PajakOnline.com—Komisi Pemberantasan Korupsi (KPK) menyebutkan adanya dugaan mark-up dalam pengadaan alat kesehatan atau alkes yang dilakukan pejabat negara dan pengusaha.
Wakil Ketua Komisi Pemberantasan Korupsi (KPK) Alexander Marwata mengungkapkan, kongkalikong yang dilakukan pejabat negara dengan pengusaha dalam pengadaan alkes untuk menggelembungkan atau mark-up harga hingga mencapai 500 sampai 5.000 persen dari harga asli. Hal tersebut disampaikan Alex saat berdialog dengan asosiasi pengusaha di Gedung Merah Putih KPK, Jakarta Selatan, Kamis (24/8/2023).
“Sektor kesehatan merupakan sektor yang sangat rawan terlibat dalam kasus suap dan gratifikasi. Bahkan tidak jarang, pada praktiknya penyelenggara negara dan pihak swasta melakukan kongkalikong untuk melakukan mark up harga mulai 500 persen hingga 5.000 persen dari harga asli,” kata Alex, dikutip Jumat (25/8/2023).
Alex meminta para pengusaha alkes turut mencegah terjadinya tindak pidana korupsi di sektor kesehatan. Anggaran yang dikucurkan pemerintah untuk sektor kesehatan saat ini sangat tinggi.
“Tolong, karena bapak ibu dari industri dan gabungan alat kesehatan, jangan hanya jadi pendukung saja, tapi juga ikut menjadi vendor. Masukan saja ke e-katalog, jadi nggak perlu pake lelang. Harganya setidaknya sama dengan harga pasar,” kata Alex.
Pengusaha juga bisa turut melaporkan dugaan korupsi ke KPK. Para pengusaha tidak perlu takut jika mendapat ancaman atau pemerasan dari penyelenggara negara.
“Kalau diperas atau dipaksa memberikan sesuatu, tentu ada pasal lain. Sehingga kita senang sekali jika ada laporan seperti itu, bapak ibu juga akan kami lindungi. Jangan sampai kesalahan penerima dilimpahkan pada pengusaha,” kata Alex.

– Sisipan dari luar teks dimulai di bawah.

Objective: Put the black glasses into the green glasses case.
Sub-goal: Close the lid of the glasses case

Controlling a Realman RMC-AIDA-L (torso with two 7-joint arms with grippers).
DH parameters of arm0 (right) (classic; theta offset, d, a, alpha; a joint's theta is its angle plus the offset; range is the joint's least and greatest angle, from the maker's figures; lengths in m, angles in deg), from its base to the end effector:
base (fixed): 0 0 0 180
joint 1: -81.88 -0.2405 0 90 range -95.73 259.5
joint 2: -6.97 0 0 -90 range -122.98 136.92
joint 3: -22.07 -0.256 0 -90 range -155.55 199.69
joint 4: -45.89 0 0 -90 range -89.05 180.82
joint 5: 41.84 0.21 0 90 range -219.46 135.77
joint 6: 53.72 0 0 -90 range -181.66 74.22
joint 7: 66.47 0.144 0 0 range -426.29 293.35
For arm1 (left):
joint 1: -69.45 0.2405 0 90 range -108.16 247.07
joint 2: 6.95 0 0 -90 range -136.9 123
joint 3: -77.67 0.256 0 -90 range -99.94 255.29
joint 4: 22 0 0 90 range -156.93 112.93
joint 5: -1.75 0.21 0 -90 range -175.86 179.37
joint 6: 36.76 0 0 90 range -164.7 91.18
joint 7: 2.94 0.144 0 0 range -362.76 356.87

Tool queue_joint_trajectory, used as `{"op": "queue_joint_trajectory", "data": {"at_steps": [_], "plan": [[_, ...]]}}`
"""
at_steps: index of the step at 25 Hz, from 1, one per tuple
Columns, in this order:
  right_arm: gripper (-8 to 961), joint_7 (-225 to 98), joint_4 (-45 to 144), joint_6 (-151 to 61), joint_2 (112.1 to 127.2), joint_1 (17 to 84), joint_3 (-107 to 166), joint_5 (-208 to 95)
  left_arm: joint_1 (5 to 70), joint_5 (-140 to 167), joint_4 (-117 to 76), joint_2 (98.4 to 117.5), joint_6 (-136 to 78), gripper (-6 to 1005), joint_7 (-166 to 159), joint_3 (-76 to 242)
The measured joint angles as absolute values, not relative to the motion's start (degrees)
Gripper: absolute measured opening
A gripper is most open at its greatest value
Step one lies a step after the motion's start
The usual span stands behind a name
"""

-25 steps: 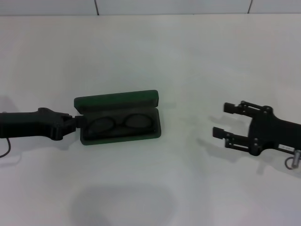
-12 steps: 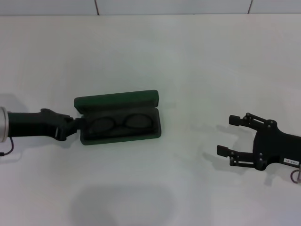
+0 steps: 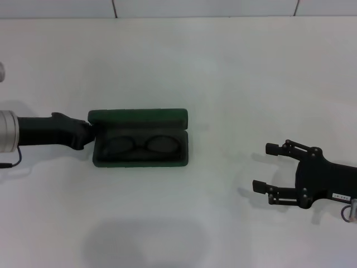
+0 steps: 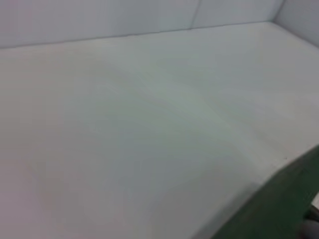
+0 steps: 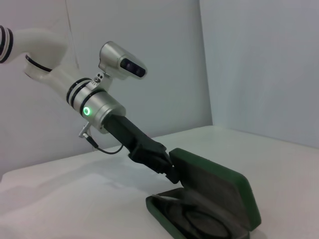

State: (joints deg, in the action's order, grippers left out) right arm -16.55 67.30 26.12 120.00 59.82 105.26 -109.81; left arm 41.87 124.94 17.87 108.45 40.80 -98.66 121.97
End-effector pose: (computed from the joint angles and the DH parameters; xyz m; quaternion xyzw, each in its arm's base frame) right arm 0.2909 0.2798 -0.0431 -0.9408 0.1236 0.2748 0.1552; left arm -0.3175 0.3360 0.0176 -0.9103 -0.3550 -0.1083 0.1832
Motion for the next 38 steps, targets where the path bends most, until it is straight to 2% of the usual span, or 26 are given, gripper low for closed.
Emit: {"op": "queue_joint_trajectory", "data": {"at_steps": [7,15,27,30,35,38], "plan": [[884,-16.6,67.3,26.3,120.07,59.7,105.1,-109.8,40.1,125.6,18.1,108.08,37.3,105,-98.6,121.9],[884,-16.6,67.3,26.3,120.17,59.6,105.0,-109.8,38.0,125.5,17.8,108.5,35.5,107,-98.1,122.0],[883,-16.6,67.3,26.9,120.1,59.7,105.0,-109.6,40.4,122.1,19.5,107.08,49.3,111,-107.2,119.9],[883,-16.6,67.3,26.9,120.03,59.7,104.9,-109.4,41.4,121.2,23.7,108.31,51.0,112,-110.5,119.8],[882,-16.6,67.3,26.6,120.09,59.7,104.9,-109.4,42.2,122.7,37.8,112.26,51.8,114,-118.8,121.7],[882,-16.6,67.3,26.5,120.16,59.6,104.8,-109.3,42.3,122.7,42.6,112.96,48.3,115,-124.8,124.5]]}}
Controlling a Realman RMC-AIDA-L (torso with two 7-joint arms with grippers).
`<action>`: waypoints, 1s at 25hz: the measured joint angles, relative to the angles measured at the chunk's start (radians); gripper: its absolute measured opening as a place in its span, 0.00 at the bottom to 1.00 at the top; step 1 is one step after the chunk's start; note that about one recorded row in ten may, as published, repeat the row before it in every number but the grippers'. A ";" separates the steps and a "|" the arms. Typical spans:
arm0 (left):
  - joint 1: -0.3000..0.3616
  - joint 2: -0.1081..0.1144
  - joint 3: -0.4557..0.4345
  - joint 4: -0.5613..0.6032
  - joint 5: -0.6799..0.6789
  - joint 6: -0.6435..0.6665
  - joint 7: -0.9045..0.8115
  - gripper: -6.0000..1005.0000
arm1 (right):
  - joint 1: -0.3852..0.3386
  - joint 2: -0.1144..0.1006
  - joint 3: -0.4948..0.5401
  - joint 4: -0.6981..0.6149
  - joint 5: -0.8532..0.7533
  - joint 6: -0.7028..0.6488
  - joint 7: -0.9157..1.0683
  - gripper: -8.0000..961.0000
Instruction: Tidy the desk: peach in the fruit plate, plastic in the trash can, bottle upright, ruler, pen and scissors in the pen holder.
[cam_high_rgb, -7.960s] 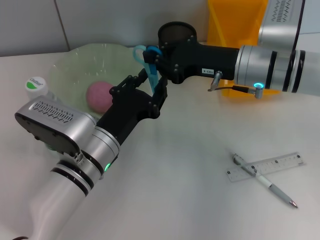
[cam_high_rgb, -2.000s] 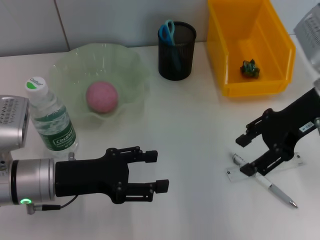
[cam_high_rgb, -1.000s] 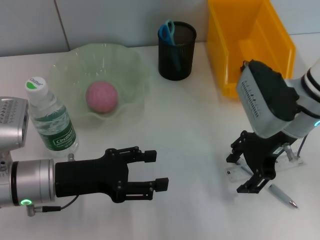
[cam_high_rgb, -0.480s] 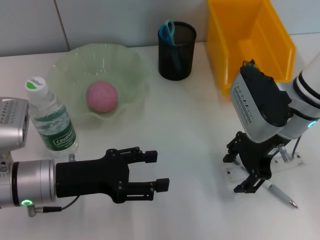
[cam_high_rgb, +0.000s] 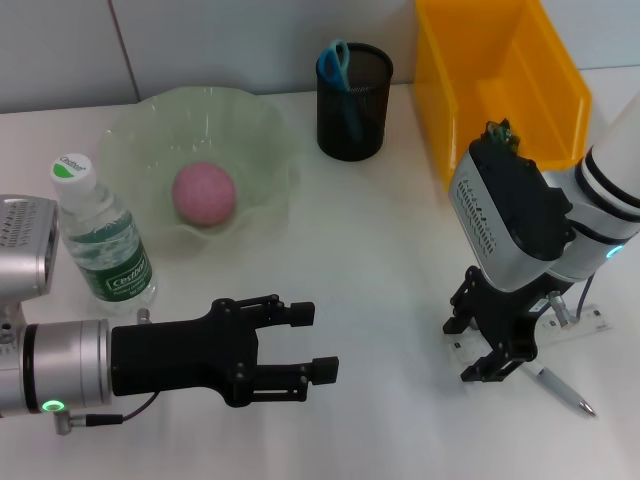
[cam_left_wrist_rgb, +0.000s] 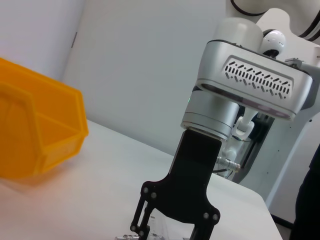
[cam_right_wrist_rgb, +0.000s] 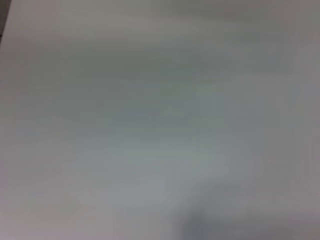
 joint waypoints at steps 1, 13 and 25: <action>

Wakil Ketua KPK Nurul Ghufron juga menyoroti Kementerian Kesehatan (Kemenkes) yang mendapat anggaran terbesar dari APBN. Kemenkes mendapat jatah APBN sebanyak Rp85,5 triliun pada 2023. Bahkan, untuk 2024 mendatang, anggaran kesehatan sudah ditetapkan sebesar 5,6 persen dari APBN, mengalami kenaikan 8,1 persen dibanding 2023.
Besarnya anggaran ini harus dikelola dengan baik agar tidak ada oknum yang menyelewengkan baik dari pihak pejabat negara maupun swasta. Oleh karena itu, KPK mengajak para pelaku usaha agar tidak terjebak praktik tindak pidana korupsi di sektor kesehatan.
“Sejatinya, korupsi itu ada dua pihak, pihak pemberi dan penerima. Namun, kami selalu dianggap hanya menekan sektor penerima. Sehingga di pertemuan ini, kami mengajak para pengusaha di sektor kesehatan untuk lebih terbuka mengenai masalah di lapangan,” kata Ghufron.
KPK mencatat sejak 2004-2022 ada 373 kasus tindak pidana korupsi yang melibatkan pihak swasta, termasuk berasal dari sektor kesehatan. Angka ini lebih banyak ketimbang profesi lain di kasus serupa.
Ghufron menegaskan, sudah sepatutnya sektor kesehatan yang mencakup industri farmasi alat kesehatan untuk bersinergi meningkatkan produksi dalam negeri untuk pengadaan barang dan jasa secara fair tanpa korupsi.
“Kebutuhan pengadaan barang dan jasa tidak perlu sikut menyikut tapi dilakukan secara fair. Karena pemberantasan korupsi tidak mungkin dilakukan dalam tempo sesingkat-singkatnya, sehingga mari kita sama-sama perangi secara bertahap terutama di sektor kesehatan yang berhubungan dengan nyawa manusia,” katanya.